**About this exercise**: For the listing below, output exactly the lines from the line with "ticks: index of" up to and including the line with "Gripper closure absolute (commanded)", and no other lines.

**Information supplied**:
____________

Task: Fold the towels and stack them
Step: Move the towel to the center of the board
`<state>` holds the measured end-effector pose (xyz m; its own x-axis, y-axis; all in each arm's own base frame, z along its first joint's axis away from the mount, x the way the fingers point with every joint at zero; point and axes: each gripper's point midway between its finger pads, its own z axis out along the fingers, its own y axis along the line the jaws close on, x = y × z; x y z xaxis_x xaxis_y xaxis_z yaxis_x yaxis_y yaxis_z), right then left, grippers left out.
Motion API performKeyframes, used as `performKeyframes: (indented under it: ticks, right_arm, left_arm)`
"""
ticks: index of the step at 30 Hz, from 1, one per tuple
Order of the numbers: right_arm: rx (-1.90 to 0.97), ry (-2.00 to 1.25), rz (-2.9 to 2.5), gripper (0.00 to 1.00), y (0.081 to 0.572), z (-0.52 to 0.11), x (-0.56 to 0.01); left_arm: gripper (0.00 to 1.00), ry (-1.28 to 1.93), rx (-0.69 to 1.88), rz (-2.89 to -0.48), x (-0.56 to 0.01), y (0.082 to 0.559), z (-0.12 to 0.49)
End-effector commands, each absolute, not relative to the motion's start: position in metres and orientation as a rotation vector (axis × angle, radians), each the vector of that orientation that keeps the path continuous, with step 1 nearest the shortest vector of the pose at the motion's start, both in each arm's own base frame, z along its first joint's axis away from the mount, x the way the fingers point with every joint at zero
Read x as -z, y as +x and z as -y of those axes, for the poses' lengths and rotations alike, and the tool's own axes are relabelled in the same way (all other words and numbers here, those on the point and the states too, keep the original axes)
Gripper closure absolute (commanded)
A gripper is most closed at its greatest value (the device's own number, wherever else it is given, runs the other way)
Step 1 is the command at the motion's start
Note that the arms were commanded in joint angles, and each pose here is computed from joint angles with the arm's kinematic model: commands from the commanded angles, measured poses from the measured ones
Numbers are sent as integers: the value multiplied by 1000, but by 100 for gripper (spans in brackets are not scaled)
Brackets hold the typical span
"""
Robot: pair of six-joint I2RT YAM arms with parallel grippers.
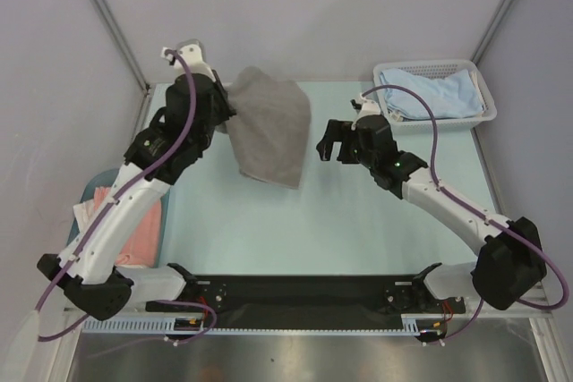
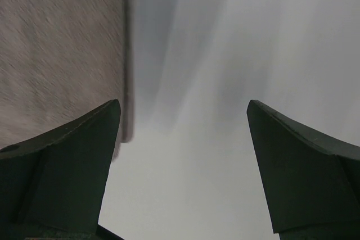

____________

**Answer box**:
ticks: index of the step at 30 Hz, from 1, one per tuple
Order of the numbers: right_arm: rx (-1.90 to 0.97), ry (-2.00 to 1.25), rz (-2.9 to 2.5), gripper (0.00 to 1.00), y (0.081 to 0.572), z (-0.52 to 0.11), x (-0.56 to 0.01); left_arm: gripper (0.00 to 1.00), ry (-1.28 to 1.93), rx (-0.69 to 1.88), rz (-2.89 to -0.48), x (-0.56 to 0.01), y (0.082 to 0.559), z (-0.12 to 0.49)
End-effector commands, each absolute, not relative to the motion's start: position in metres and orientation as a rotation vector (axis × angle, radians), each the vector of that orientation that keeps the path continuous, with step 1 nearest the shortest vector of the pose at the motion's start, both in each arm's own base frame, z along its first joint's axis away from the mount, x the way the fingers point with every joint at zero
Read x as -z, y as +x and z as -y of those axes, for the poses' lengths and rotations alike, and the tool's own axes are relabelled in the same way (all other words and numbers here, those on the point and the states too, keep the original axes)
Gripper closure absolute (commanded)

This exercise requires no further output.